The regulation of glutamine synthetase gene expression in cultured rat astrocytes and its differential regulation with glycerol phosphate dehydrogenase in C6 glioma cells.

摘要

The hormonal regulation of two astrocyte marker proteins, glutamine synthetase (GS, E.C.6.3.1.2) and glial fibrillary acidic protein, was examined in cultures of astrocytes from neonatal rat cerebrum. The regulation of glial-specific genes in the C6 rat glioma cell line was also studied.; In cultured astrocytes, hydrocortisone (HC), insulin, and thyroid hormone (T3) all enhanced the specific activity of GS following prolonged treatment. Only HC produced a significant increase in GS activity, protein, and mRNA levels following brief hormonal treatment. We conclude that insulin and T3 regulation of GS activity in astrocytes are indirect events, in contrast to the direct transcriptional regulation of GS by HC.; GS is an enzyme considered to be localized predominantly in astrocytes, whereas glycerol phosphate dehydrogenase (GPDH, E.C.1.1.1.8) is localized mainly in oligodendrocytes.
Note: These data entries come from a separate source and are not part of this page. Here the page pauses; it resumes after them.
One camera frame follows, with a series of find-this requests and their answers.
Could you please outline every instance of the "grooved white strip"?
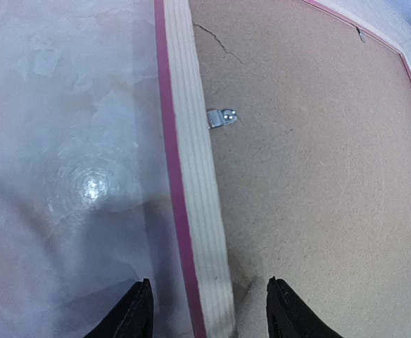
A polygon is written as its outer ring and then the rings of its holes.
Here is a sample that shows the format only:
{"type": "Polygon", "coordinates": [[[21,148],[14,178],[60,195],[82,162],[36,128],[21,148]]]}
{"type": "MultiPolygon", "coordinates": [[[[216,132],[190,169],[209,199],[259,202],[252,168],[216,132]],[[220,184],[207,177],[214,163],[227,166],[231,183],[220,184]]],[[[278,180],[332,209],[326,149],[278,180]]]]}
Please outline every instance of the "grooved white strip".
{"type": "Polygon", "coordinates": [[[191,14],[187,0],[165,0],[164,8],[179,157],[205,329],[208,337],[228,338],[235,327],[234,300],[191,14]]]}

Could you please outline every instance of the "pink trim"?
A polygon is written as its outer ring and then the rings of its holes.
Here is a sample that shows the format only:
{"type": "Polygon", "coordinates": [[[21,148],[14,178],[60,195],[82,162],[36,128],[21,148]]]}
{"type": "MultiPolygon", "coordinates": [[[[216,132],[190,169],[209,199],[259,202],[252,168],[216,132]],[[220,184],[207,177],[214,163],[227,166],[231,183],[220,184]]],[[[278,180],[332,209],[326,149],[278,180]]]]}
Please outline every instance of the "pink trim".
{"type": "Polygon", "coordinates": [[[327,13],[327,14],[329,14],[329,15],[332,15],[332,16],[338,18],[339,20],[342,20],[343,22],[348,23],[349,25],[352,25],[352,26],[354,26],[354,27],[356,27],[356,28],[359,28],[359,29],[363,30],[363,32],[364,32],[366,35],[369,35],[371,38],[377,40],[379,43],[383,44],[385,47],[387,47],[387,48],[389,48],[390,50],[392,50],[393,52],[397,53],[397,54],[400,56],[401,61],[403,62],[405,71],[406,71],[406,73],[407,73],[407,76],[409,77],[409,81],[410,81],[410,84],[411,84],[411,70],[410,70],[410,67],[409,67],[409,65],[407,64],[407,61],[406,61],[406,59],[405,59],[405,57],[404,57],[404,54],[401,53],[399,50],[397,50],[397,48],[395,48],[394,46],[392,46],[390,43],[388,43],[386,40],[384,40],[383,38],[381,38],[379,35],[373,33],[371,30],[369,30],[369,29],[361,26],[359,23],[357,23],[357,22],[355,22],[354,20],[348,18],[347,16],[344,16],[343,14],[341,14],[341,13],[339,13],[339,12],[333,10],[333,9],[330,9],[330,8],[327,7],[327,6],[325,6],[325,5],[323,5],[323,4],[320,4],[320,3],[319,3],[318,1],[316,1],[316,0],[302,0],[302,2],[304,2],[304,3],[308,4],[308,5],[314,6],[315,8],[318,8],[318,9],[320,9],[321,11],[324,11],[325,13],[327,13]]]}
{"type": "Polygon", "coordinates": [[[190,237],[189,219],[186,211],[184,183],[177,144],[176,116],[172,99],[170,60],[165,27],[163,0],[154,0],[156,17],[156,41],[158,59],[158,79],[162,106],[163,133],[167,157],[168,176],[170,178],[172,208],[175,217],[177,241],[186,295],[189,302],[191,324],[195,338],[206,337],[198,279],[194,266],[193,248],[190,237]]]}

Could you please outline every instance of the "black object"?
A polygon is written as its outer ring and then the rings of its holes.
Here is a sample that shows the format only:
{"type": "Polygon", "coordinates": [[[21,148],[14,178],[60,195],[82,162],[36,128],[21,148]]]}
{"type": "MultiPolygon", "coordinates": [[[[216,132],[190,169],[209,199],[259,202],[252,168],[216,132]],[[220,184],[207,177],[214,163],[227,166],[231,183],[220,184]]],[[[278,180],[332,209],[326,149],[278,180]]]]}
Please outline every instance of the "black object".
{"type": "Polygon", "coordinates": [[[270,338],[342,338],[324,324],[284,280],[267,285],[270,338]]]}
{"type": "Polygon", "coordinates": [[[153,317],[151,283],[144,279],[136,282],[84,338],[152,338],[153,317]]]}

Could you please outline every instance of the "crack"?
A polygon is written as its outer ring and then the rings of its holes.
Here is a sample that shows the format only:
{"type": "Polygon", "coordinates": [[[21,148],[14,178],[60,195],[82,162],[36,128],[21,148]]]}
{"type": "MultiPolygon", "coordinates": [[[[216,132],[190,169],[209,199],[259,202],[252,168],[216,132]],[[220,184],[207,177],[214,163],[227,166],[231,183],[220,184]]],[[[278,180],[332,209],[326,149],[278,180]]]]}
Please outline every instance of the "crack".
{"type": "Polygon", "coordinates": [[[193,23],[194,27],[200,28],[202,29],[204,32],[210,34],[213,36],[213,38],[215,39],[215,41],[220,45],[220,47],[222,48],[223,51],[225,51],[226,54],[230,54],[233,57],[235,57],[242,65],[245,65],[245,63],[234,53],[232,53],[231,51],[228,51],[227,48],[224,46],[224,44],[222,44],[222,42],[220,41],[220,39],[218,39],[217,35],[214,32],[211,32],[210,30],[208,30],[207,28],[205,28],[202,25],[199,25],[198,23],[193,23]]]}

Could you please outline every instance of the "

In C6 cells, IL-6 induced GS enzymatic activity and decreased GPDH activity and mRNA. IFN and IL-6 also increased the amount of GFAP protein and mRNA. It was concluded that cytokines, such as IFN and IL-6 produce an astrocyte-like phenotype in C6 cells.; It was demonstrated that RA can promote an oligodendrocyte-like phenotype in the rat C6 glioma cell line. RA treatment caused a decrease in GS activity and an increase in GPDH activity and mRNA levels. RA reduces the HC- and forskolin-induced increase in GS activity. The results of the combined treatment of hydrocortisone and forskolin with retinoic acid on GS activity in C6 cells suggest the hypothesis that HC, forskolin, and RA regulate transcription of the GS gene by acting at a common regulatory site.